Sunday, 13 December 2020 | Viswanathan Venkataraman

THINKING URBAN FLOODING THROUGH HISTORY

Indian cities' inability in solving drainage-related problems have economic rather than engineering roots, writes Viswanathan Venkataraman as he shares the historical dimensions of this issue

The recent episodes of destructive flooding in cities such as Hyderabad and Bengaluru have once again turned the spotlight on the drainage problems facing urban India. According to a recent report by the New Delhi based Centre for Science and Environment titled Why Urban India Floods, flooding is one of the most predominant hazards facing urban India at present. Experts and commentators who have studied this issue have identified a number of vital causal dimensions to this problem ranging from unplanned urban development, which has led to the encroachment of the natural drainage channels of urban water bodies, to shortcomings in drainage infrastructures which have led to the intensification of the problem.

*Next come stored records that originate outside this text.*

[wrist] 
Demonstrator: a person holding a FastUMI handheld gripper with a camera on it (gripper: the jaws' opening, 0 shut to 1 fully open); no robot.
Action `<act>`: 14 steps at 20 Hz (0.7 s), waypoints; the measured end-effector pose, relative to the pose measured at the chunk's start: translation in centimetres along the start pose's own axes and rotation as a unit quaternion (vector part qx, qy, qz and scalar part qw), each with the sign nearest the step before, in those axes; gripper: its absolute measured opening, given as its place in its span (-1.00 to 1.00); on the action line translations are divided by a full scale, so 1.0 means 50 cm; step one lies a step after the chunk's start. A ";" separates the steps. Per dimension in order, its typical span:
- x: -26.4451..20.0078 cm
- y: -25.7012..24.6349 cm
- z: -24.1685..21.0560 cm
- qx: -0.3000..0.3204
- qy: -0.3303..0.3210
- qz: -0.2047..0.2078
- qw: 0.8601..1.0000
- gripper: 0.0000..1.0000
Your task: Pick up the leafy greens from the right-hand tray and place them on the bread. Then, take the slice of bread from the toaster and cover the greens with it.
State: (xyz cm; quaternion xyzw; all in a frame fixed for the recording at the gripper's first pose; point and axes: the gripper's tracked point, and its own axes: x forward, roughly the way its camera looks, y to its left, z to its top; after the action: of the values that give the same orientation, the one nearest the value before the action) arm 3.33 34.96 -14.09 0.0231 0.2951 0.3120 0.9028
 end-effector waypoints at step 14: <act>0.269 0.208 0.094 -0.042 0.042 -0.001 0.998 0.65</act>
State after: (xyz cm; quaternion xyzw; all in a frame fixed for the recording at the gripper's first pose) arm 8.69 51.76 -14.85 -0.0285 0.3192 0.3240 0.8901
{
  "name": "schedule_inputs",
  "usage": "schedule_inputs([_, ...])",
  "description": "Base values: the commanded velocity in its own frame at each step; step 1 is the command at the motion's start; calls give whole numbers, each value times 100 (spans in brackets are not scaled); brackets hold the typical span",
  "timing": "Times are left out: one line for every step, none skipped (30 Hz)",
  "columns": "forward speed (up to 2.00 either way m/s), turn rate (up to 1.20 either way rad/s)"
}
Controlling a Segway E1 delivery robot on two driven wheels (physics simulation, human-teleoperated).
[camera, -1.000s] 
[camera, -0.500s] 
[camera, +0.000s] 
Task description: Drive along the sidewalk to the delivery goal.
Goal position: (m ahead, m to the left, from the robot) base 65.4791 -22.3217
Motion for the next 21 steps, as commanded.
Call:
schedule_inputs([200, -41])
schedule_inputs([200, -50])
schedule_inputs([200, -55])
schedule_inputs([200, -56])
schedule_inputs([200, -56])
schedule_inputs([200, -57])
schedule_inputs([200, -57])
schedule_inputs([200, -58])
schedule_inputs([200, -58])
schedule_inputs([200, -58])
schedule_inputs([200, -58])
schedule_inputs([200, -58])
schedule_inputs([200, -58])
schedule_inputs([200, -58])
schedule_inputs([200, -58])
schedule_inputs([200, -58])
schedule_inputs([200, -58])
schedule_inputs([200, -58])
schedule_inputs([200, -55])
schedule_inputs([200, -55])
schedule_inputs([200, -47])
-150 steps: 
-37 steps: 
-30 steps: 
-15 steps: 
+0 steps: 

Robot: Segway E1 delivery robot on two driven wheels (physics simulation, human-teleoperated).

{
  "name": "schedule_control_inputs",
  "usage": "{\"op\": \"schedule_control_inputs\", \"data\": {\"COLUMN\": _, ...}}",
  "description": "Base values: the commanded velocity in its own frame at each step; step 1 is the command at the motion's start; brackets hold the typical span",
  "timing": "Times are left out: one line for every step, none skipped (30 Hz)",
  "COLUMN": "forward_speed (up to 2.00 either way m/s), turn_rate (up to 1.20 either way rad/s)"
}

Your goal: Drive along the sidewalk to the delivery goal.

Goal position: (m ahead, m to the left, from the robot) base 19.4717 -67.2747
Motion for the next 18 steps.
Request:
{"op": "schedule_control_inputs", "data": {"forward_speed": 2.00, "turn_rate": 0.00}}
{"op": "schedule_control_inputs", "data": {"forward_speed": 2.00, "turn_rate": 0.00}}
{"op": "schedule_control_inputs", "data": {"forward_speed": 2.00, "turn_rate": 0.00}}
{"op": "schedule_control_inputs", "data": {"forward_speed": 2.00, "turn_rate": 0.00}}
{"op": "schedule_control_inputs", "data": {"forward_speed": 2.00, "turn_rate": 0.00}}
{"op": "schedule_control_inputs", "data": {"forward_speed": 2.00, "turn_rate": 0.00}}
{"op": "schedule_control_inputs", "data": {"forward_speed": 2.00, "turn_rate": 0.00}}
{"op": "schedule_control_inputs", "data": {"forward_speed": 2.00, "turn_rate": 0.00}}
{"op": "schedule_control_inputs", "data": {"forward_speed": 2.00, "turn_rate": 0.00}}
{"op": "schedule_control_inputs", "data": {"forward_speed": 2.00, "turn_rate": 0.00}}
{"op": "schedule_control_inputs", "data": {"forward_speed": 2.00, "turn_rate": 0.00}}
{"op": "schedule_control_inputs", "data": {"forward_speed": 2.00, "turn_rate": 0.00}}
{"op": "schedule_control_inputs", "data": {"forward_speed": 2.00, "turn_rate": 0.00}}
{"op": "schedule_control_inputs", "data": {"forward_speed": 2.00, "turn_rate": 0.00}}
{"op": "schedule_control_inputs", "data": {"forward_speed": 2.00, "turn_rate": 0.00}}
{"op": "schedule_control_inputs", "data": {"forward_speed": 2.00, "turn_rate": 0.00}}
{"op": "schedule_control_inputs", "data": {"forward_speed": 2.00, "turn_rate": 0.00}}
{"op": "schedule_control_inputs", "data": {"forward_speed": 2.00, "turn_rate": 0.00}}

Missing in much of these discussions, however, are the historical dimensions of this issue. A perusal of these dimensions indicates two things: firstly, urban flooding and the inability of Indian cities to upgrade drainage infrastructures were, in a similar vein to contemporary times, features of urban life even in the British period; secondly, Indian cities’ inability in solving these problems in this period had economic rather than engineering roots. Even when comprehensive engineering solutions to these problems were available, at that time they were only haltingly implemented due to the inability of local municipal governments to finance such elaborate schemes on their own. Given that this weakness and institutional structure continues to largely endure in Indian cities, there is a need to provide secure financial backing to local governments for building robust urban infrastructure in the future.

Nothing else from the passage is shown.